La loi sur le «rôle positif» de la colonisation française : Au temps béni de leurs colonies02/12/20052005Journal/medias/journalnumero/images/2005/12/une1948.jpg.445x577_q85_box-0%2C104%2C1383%2C1896_crop_detail.jpg

Leur société

La loi sur le «rôle positif» de la colonisation française : Au temps béni de leurs colonies

Les députés ont examiné le 29 novembre une proposition de loi du groupe socialiste visant à abroger l'article 4 de la loi du 23 février 2005 qui exige que «les programmes scolaires reconnaissent en particulier le rôle positif de la présence française outre-mer, notamment en Afrique du Nord(...)».

Cet article de loi a soulevé à juste titre l'opposition d'historiens, d'enseignants, de diverses associations, comme la Ligue des droits de l'homme, mais aussi de tous ceux que révolte le silence fait sur les massacres coloniaux. Car quel rôle positif pourraient mettre en avant les manuels scolaires? S'agirait-il de la construction de routes, de ponts, de voies de chemin de fer? Mais ces infrastructures furent édifiées en nombre limité essentiellement en fonction des besoins des colons et des métropoles colonisatrices qui acheminaient ainsi produits agricoles ou miniers. La ligne de chemin de fer Congo-Océan qui coûta la vie à 20000 Africains sur les 130000 réquisitionnés pour sa construction est-elle à mettre au bilan «positif» de la colonisation?

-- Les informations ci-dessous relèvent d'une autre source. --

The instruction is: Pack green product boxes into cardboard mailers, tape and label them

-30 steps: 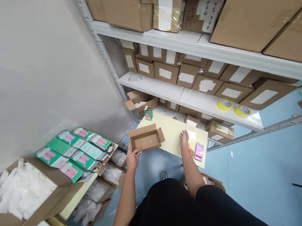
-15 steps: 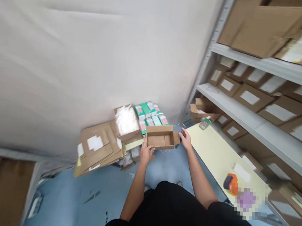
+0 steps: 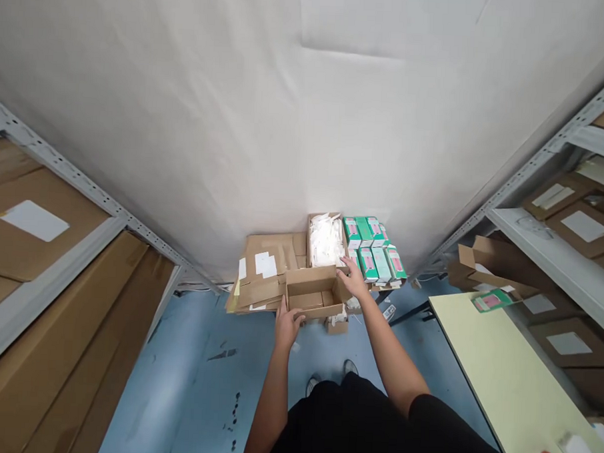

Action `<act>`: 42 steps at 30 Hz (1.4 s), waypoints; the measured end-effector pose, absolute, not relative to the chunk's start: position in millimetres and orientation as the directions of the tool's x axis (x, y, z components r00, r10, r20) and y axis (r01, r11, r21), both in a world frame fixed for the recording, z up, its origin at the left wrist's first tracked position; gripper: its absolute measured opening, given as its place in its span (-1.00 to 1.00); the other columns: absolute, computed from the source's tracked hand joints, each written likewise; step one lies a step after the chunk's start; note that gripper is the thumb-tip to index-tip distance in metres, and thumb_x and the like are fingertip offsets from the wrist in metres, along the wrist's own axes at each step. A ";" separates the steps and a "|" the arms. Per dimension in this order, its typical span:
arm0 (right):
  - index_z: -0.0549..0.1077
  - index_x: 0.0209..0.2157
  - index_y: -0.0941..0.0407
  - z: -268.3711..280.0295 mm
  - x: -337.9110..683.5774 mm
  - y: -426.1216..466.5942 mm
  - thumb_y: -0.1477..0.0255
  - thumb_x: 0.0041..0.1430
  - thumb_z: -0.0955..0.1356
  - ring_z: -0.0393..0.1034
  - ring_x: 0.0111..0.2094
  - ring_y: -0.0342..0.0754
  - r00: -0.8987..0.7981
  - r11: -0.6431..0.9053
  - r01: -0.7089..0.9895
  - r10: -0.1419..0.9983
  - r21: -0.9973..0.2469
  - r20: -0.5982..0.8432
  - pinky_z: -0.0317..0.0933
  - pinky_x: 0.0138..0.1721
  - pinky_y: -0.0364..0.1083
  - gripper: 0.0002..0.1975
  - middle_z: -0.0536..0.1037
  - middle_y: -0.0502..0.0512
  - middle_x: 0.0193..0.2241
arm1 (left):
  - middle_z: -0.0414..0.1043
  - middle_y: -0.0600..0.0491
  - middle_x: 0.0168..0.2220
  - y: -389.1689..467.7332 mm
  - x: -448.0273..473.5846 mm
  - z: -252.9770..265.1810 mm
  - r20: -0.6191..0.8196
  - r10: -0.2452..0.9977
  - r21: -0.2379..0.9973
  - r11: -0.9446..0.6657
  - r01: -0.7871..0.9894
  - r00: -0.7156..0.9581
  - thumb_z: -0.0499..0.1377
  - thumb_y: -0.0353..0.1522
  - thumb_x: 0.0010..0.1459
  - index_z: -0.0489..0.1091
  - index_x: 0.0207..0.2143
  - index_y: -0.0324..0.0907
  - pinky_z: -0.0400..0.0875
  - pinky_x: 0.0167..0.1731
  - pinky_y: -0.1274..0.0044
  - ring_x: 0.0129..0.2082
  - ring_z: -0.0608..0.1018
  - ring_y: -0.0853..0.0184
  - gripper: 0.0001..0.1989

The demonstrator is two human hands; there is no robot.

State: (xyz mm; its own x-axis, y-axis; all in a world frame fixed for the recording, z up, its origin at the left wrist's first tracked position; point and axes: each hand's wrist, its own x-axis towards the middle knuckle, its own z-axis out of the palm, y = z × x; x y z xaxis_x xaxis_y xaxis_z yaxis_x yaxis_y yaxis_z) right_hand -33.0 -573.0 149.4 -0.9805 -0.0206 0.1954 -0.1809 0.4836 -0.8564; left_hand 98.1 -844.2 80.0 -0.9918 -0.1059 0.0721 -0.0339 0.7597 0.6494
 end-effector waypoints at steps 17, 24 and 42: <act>0.20 0.41 -0.08 103.1 -265.9 -624.1 0.23 -0.16 0.65 0.31 0.28 0.37 -0.918 0.847 -0.091 -0.275 -0.523 -0.285 0.32 0.15 0.12 0.11 -0.23 0.33 0.53 | 0.15 -0.03 0.44 -803.6 11.9 69.2 -0.071 -0.020 0.641 0.765 -0.061 -0.997 0.33 -0.42 0.12 0.64 -0.26 -0.06 0.43 0.20 0.12 0.32 0.39 -0.05 -0.87; 0.31 0.34 -0.09 77.3 -313.8 -649.4 0.50 -0.10 0.62 0.35 0.24 0.33 -0.872 0.904 -0.225 -0.353 -0.363 -0.338 0.39 0.05 0.04 -0.03 -0.07 0.33 0.49 | 0.30 -0.03 0.36 -797.2 11.6 73.0 -0.106 -0.039 0.599 0.795 -0.096 -0.994 0.33 -0.39 0.13 0.64 -0.23 -0.03 0.38 0.25 0.13 0.33 0.38 0.00 -0.86; 0.45 0.28 0.02 119.4 -249.6 -627.1 0.65 0.15 0.31 0.47 0.15 0.13 -0.985 0.926 -0.075 -0.126 -0.370 -0.116 0.29 0.22 -0.02 -0.34 0.25 0.20 0.40 | -0.03 0.10 0.51 -833.6 5.0 75.6 -0.041 0.119 0.672 0.738 0.061 -0.992 0.33 -0.44 0.09 0.65 -0.27 -0.03 0.35 0.26 0.16 0.33 0.35 -0.03 -0.84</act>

Est-il alors question de la construction d'écoles? Mais pour ne prendre que l'exemple de l'Algérie, moins de 10% des enfants algériens étaient alphabétisés en 1954! De toute façon, ces quelques réalisations, utiles avant tout aux colonisateurs, ne peuvent effacer les massacres qui ont jalonné l'histoire de la conquête et de la domination coloniales.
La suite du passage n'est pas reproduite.